You are viewing a plain text version of this content. The canonical link for it is here.
Posted to dev@spamassassin.apache.org by bu...@spamassassin.apache.org on 2022/11/25 14:30:49 UTC

[Bug 8075] New: Request for .site, .online, and .fun to be dropped from SpamAssassin's suspicious TLD list

https://bz.apache.org/SpamAssassin/show_bug.cgi?id=8075

            Bug ID: 8075
           Summary: Request for .site, .online, and .fun to be dropped
                    from SpamAssassin's suspicious TLD list
           Product: Spamassassin
           Version: unspecified
          Hardware: All
                OS: All
            Status: NEW
          Severity: normal
          Priority: P2
         Component: Rules
          Assignee: dev@spamassassin.apache.org
          Reporter: nehav@radix.email
  Target Milestone: Undefined

Created attachment 5857
  --> https://bz.apache.org/SpamAssassin/attachment.cgi?id=5857&action=edit
Daily abuse feed for the concerned tlds from Spamhaus and Surbl

Issue: .online, .site, and .fun are listed in SpamAssassin's suspicious TLD
list. This leads to important business emails being marked as spam and being
delivered to customers. 

Details: I request that .online, .site, and .fun be dropped from SpamAssassin's
suspicious/untrustworthy TLD list. The abuse rates on these three TLDs have
been significantly low in the past couple of months. (Please see the attached
Spamhaus statistics. These are direct feeds we receive from Spamhaus every day.
It is evident from the data that all three TLDs have shown considerable and
continuous improvement in their rankings and abuse rate). However, for the last
couple of years, several clients using these TLDs have complained that their
emails are not getting delivered to their customers.

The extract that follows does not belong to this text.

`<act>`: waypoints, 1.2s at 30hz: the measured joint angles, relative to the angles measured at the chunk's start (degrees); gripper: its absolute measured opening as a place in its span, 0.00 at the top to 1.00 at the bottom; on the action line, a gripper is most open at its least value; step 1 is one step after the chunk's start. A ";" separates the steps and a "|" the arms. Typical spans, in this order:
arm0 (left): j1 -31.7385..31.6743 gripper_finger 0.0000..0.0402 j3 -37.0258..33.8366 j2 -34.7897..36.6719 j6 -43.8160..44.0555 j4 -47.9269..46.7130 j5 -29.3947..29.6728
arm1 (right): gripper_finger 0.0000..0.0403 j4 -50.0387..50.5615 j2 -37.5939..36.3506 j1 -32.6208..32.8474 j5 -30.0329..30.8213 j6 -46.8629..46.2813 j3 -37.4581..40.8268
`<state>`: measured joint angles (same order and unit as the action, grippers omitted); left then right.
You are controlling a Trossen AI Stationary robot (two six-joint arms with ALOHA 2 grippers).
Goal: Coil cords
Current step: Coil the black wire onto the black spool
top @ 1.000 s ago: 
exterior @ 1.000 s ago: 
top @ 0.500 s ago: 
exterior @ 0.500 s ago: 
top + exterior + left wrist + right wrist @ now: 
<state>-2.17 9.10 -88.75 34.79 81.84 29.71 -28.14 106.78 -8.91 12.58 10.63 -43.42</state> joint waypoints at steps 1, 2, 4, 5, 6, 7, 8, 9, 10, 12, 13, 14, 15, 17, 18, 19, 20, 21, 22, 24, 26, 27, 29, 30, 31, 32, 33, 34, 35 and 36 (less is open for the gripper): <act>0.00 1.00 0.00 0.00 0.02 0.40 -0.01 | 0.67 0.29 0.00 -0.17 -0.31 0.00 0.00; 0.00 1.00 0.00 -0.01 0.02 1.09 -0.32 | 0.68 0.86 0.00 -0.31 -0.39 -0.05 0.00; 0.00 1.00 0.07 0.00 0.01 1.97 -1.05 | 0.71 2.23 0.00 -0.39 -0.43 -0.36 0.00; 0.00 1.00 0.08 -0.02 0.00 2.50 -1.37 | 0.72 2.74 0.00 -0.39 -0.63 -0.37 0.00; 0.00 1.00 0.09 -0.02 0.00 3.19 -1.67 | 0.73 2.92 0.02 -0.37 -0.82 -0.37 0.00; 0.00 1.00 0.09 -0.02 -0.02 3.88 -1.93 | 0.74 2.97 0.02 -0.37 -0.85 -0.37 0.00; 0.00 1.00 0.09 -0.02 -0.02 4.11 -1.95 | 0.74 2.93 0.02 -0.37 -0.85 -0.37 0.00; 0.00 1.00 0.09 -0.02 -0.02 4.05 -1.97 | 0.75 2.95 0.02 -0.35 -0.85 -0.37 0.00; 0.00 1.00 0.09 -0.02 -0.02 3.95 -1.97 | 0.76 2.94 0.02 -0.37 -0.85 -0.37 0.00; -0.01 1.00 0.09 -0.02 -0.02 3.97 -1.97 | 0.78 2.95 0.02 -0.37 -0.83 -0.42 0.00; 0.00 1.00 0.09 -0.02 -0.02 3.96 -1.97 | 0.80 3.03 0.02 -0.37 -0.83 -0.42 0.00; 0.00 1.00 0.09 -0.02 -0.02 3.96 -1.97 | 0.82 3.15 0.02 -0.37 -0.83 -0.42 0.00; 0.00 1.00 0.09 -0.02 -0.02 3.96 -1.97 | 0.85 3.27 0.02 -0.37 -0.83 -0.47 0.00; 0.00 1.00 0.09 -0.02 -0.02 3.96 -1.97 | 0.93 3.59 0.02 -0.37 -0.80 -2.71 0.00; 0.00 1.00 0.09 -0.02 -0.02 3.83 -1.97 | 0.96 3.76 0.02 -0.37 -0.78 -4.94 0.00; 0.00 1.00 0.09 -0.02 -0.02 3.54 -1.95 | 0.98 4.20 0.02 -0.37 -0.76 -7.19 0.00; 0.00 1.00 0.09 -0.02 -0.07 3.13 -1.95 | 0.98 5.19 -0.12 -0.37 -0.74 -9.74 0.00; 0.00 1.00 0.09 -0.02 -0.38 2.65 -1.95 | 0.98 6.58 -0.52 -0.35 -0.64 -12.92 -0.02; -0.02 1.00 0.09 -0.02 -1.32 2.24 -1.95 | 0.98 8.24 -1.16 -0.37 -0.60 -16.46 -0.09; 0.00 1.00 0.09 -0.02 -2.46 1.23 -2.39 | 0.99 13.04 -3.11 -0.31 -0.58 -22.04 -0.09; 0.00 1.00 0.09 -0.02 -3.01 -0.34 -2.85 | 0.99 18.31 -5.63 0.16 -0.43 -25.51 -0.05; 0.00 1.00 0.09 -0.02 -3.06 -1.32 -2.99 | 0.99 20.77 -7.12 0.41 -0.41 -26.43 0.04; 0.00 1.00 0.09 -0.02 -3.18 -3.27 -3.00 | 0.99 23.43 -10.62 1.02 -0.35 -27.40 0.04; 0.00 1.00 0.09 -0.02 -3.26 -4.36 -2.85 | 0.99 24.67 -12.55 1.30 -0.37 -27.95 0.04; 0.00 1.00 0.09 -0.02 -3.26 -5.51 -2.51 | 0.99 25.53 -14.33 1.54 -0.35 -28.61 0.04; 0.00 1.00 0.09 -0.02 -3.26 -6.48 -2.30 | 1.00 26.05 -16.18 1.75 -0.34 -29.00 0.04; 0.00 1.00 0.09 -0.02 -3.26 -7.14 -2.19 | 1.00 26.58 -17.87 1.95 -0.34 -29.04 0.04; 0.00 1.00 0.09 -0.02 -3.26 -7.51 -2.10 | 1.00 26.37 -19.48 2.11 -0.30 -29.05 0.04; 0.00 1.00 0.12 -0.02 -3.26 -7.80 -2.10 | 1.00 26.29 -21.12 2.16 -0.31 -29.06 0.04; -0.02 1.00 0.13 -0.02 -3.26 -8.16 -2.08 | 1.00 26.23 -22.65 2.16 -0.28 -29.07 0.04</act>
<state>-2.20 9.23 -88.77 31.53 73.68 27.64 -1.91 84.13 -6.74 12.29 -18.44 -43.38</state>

One of the potential
reasons behind this could be that many of these emails are being marked as spam
by Apache SpamAssassin, leading to some profound business loss.

Can SpamAssassin please set up a test rule for .site, .online and .fun
individually to check their S/O (spam hits/overall hits)? Also, it would be
great if the TLDs were dropped from the list should the S/O for each TLD turns
out to be lower than the overall S/O of the aggregate rule.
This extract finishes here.